The CIMS SETL system was quite slow and cumbersome, and LITTLE was not widely ported, so in the late 1970s Nigel Chapman, who was then a graduate student at the University of Leeds, designed and implemented a system called Setl-s [39]. It covers a substantial subset of SETL, leaving out only such ephemera as the macros, backtracking, the data representation sublanguage, support for separate compilation, and a few minor syntactic luxuries. The ``-s'' in the name can also stand for ``small'', because Setl-s was a very compact system based on Dewar's celebrated indirect threaded code [55] technique, and was written in MINIMAL, the portable assembly language in which the run-time system of MACRO SPITBOL [54] was implemented. Jay VandeKopple dropped the hyphen from Setl-s and worked on what was then called SETLS in the 1990s [202] while at NYU on sabbatical from Marymount College. He maintains the current version of the compiler and documentation [203].

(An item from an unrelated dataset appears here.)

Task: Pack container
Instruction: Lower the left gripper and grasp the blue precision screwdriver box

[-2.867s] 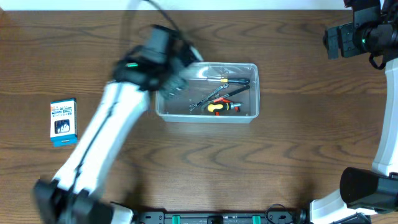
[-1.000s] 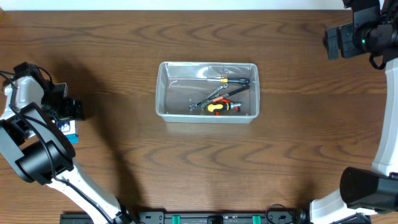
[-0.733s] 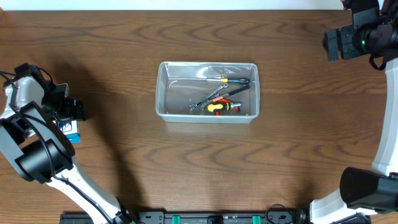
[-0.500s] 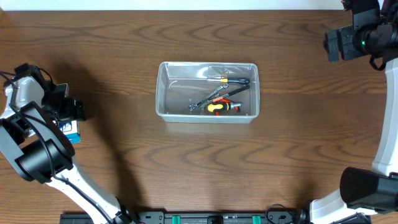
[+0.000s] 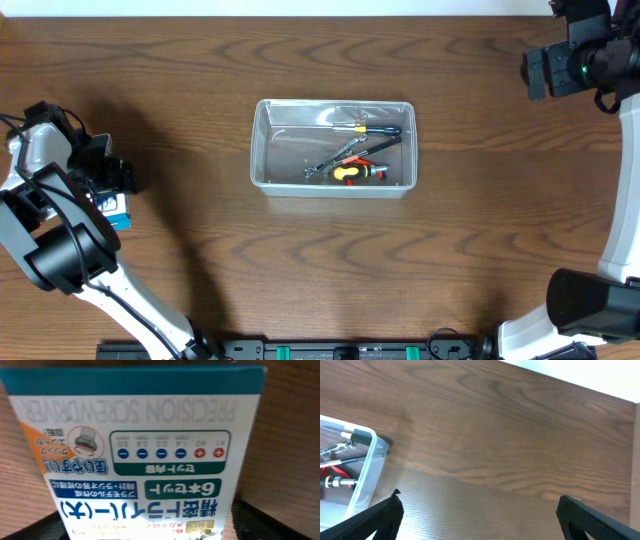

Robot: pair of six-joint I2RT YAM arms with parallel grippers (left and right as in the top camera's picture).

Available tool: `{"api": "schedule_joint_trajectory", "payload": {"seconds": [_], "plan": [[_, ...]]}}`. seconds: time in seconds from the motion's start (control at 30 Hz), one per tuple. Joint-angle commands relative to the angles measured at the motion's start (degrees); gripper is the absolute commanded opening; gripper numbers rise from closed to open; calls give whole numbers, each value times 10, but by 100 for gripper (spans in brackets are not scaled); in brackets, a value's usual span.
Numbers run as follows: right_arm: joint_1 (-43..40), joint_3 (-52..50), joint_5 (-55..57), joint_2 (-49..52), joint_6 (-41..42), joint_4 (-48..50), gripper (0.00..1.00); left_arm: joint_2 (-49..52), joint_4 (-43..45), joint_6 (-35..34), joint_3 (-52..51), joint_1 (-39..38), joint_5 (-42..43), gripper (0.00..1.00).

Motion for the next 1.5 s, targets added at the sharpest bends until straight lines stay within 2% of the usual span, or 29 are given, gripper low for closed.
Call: {"api": "schedule_joint_trajectory", "payload": {"seconds": [0.0, 0.33, 0.63, 1.17, 1.47], "plan": [[1, -3, 3, 3, -7, -2, 99, 29, 4, 3, -3, 2, -7, 79], [1, -3, 4, 3, -8, -2, 99, 29, 4, 3, -3, 2, -7, 66], [1, -3, 4, 3, -7, -2, 99, 29, 4, 3, -3, 2, -7, 65], [1, -3, 4, 3, -8, -10, 99, 29, 4, 3, -3, 2, -7, 53], [1, -3, 4, 3, -8, -15, 99, 29, 1, 2, -3, 2, -7, 51]]}}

The batch-oriented character of the full CIMS SETL implementation, its requirement for considerable computing resources, and to some extent its complexity and slowness, led Ed Dubinsky, who in the early 1980s was using SETL informally for discrete mathematics and abstract algebra courses at Clarkson University, to collaborate with Gary Levin in the mid-1980s on the creation of a new, small, interactive system close in syntax and spirit to SETL but without the overhead. Called ISETL [145], this system has now been stable at version 3.0 for many years, is freely and publicly available, comprises little more than 20,000 lines of portable C code, runs quite responsively on all common desktop computers, provides first-class functions (a feature Dubinsky has long valued), and has strong ongoing pedagogical support through several textbooks, annual workshops, and the enthusiasm of a sizeable community of mathematics teachers [22,150,78,183,23,79,76,81].

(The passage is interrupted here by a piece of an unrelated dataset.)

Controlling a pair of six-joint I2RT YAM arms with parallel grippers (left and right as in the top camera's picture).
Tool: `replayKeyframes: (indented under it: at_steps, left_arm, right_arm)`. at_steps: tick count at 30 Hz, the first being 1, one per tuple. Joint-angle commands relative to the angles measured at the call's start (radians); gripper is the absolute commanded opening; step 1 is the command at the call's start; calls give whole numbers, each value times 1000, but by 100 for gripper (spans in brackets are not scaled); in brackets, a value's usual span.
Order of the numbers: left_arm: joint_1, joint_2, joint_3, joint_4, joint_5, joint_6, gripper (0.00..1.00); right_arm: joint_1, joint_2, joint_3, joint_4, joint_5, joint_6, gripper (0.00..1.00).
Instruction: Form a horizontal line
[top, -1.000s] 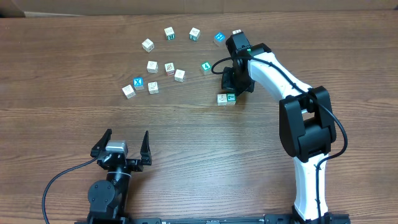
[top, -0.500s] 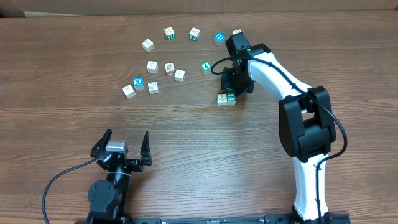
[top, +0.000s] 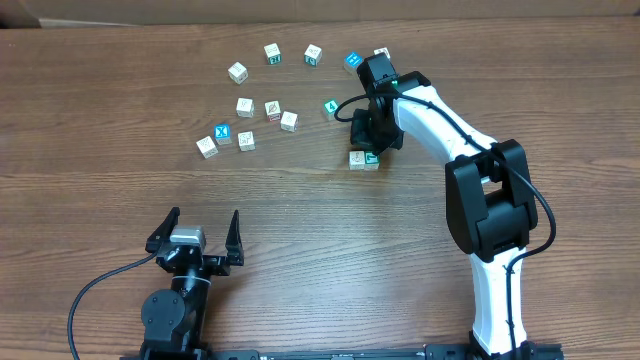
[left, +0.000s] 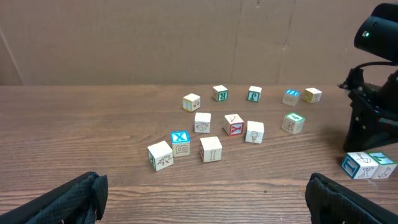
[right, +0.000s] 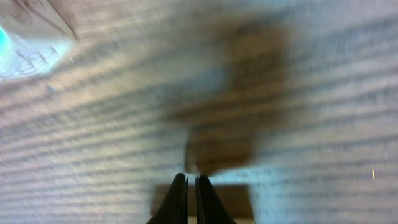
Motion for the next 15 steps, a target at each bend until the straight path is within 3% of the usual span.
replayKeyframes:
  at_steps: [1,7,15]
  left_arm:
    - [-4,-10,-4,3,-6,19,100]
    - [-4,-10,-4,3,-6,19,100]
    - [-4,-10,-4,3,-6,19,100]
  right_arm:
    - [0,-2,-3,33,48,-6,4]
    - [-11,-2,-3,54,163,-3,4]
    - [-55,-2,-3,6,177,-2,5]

In the late 1980s at NYU, meanwhile, there was a project aimed at overhauling the CIMS SETL language and implementation. The new version of the language was tentatively named SETL2. Kirk Snyder, a graduate student at that time, became dissatisfied with what appeared to be ceaseless discussion supported by little action, and covertly designed and implemented his own system called SETL2 [190] in about a year. It simplified and modified various aspects of SETL syntax and semantics while it removed the usual apocrypha (macros, backtracking, the data representation sublanguage, and SETL modules), and introduced Ada-based ``packages'' and a portable file format for separate compilation on DOS, Macintosh, Unix, and other platforms. Snyder subsequently added lambda expressions (first-class functions with closures) and support for object-oriented programming, including multiple inheritance [191], though these extensions were not entirely without semantic problems in the context of a nominally value-oriented language. Recently, Toto Paxia has made improvements to the interoperability of SETL2 through his ``native'' package declarations [168] which allow more direct calls out to routines written in C than were previously possible.

Perhaps the most famous of all SETL programs to date is Ada/Ed [2,135,173], the first validated translator and executable semantic model for the language now known as Ada 83 [198]. It established convincingly that SETL is well suited for the rapid prototyping of complex systems of significant size, and that when care is taken in the construction of such prototypes, they can serve as readable, definitive specifications to inform and guide the building of production systems.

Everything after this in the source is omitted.